Features of intramedullary lesions

What are the features of intramedullary lesions?

Intramedullary lesions are lesions that originate from within the spinal cord. If the lesion starts within one-half of the cord and grows outward, the innermost fibers are affected first.

Once again, the somatotopic organization of the spinal cord is responsible for the clinical presentation. If the lesion is high (i.e., cervical cord), the cervical fibers are affected first, followed by thoracic, then lumbar, and finally sacral.

So in this case, intramedullary lesions cause sacral sparing of sensation. 

Because the spinothalamic tracts cross the midline, intramedullary lesions cause sensory loss at one to two levels below their location.

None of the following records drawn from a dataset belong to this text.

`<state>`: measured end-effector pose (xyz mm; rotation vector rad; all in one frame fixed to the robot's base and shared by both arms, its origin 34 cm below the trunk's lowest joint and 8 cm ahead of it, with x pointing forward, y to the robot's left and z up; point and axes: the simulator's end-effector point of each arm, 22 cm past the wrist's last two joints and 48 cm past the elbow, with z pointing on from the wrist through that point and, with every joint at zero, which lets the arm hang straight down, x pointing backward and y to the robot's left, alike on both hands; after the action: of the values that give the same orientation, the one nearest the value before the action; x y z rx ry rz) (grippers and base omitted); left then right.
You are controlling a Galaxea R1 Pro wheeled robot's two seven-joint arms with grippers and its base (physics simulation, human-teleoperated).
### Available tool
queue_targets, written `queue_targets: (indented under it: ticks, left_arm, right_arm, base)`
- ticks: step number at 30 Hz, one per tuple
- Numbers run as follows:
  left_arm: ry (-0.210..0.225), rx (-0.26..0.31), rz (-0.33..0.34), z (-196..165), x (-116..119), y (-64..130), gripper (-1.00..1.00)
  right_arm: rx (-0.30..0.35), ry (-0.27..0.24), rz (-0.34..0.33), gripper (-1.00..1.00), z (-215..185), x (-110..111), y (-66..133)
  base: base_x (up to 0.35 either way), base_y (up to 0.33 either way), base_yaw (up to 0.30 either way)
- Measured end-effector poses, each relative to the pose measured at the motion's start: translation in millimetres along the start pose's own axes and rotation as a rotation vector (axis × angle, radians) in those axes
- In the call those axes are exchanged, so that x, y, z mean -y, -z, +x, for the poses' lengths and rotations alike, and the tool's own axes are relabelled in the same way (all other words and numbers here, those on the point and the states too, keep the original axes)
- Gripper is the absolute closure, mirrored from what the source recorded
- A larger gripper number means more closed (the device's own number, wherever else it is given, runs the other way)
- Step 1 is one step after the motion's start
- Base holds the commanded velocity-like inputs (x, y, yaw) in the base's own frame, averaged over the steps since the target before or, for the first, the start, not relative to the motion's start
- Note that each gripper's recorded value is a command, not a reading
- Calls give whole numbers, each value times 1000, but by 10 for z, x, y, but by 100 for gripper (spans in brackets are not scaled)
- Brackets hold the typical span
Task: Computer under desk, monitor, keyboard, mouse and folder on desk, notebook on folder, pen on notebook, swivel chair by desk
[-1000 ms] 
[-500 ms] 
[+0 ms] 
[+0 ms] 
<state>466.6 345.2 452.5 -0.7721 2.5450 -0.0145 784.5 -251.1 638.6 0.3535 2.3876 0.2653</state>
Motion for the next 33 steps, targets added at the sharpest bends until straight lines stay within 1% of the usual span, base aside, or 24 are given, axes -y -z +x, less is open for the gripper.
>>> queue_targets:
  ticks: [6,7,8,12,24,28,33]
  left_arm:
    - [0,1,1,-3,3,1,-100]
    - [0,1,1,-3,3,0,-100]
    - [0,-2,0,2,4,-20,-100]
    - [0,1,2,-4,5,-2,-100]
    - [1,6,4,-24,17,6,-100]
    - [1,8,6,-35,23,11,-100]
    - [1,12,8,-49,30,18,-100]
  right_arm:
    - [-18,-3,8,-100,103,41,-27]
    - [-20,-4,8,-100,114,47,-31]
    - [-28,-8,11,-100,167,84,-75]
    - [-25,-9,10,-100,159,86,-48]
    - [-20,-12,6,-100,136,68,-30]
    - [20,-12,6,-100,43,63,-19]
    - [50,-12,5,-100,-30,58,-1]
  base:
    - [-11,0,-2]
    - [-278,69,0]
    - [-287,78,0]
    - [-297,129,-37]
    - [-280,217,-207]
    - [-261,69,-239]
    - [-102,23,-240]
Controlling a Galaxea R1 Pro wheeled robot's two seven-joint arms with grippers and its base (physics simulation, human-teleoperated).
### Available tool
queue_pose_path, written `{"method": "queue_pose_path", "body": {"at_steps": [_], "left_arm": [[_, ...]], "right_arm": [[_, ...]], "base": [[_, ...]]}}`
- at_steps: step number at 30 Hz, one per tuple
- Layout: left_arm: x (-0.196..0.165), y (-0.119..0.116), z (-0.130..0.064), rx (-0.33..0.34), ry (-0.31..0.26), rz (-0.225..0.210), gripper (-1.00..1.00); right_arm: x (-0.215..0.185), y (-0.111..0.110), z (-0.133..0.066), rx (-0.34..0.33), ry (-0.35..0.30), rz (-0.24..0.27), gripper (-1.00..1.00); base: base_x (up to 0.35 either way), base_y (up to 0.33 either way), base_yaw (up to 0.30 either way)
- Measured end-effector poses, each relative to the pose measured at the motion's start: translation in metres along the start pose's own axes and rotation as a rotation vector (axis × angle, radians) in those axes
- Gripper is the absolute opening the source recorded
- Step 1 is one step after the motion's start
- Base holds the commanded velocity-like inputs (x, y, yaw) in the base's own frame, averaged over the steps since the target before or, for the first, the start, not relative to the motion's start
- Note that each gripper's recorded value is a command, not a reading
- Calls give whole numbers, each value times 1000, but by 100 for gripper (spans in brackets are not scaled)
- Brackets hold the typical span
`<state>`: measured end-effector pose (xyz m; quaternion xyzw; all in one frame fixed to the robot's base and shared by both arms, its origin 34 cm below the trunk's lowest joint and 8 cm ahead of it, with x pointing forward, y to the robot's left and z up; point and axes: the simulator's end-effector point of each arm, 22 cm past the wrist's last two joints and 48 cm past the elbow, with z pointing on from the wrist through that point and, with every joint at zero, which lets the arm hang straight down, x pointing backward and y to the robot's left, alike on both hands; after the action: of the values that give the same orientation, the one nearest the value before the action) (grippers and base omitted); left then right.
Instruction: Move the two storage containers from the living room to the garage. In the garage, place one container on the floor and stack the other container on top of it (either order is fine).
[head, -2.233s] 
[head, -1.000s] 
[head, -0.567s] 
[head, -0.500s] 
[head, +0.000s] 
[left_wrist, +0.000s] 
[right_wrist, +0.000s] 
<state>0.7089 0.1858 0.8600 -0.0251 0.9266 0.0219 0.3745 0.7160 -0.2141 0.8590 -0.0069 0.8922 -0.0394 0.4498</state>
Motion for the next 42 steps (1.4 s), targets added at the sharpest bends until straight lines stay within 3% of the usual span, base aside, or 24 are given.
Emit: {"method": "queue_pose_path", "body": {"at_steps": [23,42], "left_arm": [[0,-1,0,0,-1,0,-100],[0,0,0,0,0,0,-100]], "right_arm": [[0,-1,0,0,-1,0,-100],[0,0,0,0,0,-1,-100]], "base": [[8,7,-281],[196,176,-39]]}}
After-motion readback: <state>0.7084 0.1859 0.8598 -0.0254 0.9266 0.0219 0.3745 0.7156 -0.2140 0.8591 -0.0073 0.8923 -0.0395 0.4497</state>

As the lesion (tumor) expands outward, the sensory deficits appear to descend as they subsequently affect the cervical, thoracic, lumbar, and finally sacral regions.

Sources

  • Rolak LA: Transverse myelitis. In Samuels MA, Feske SK (eds): Office practice of neurology, ed 2. Philadelphia: Churchill Livingstone, pp 420-423, 2003 
  • West TW, Hess C, Cree BA: Acute transverse myelitis: demyelinating inflammatory, and infectious myelopathies. Semin Neurol 32:97-113, 2012. 
  • Transverse Myelitis Consortium Working Group: Proposed diagnostic criteria and nosology of acute transverse myelitis. Neurology 59:499-505, 2002.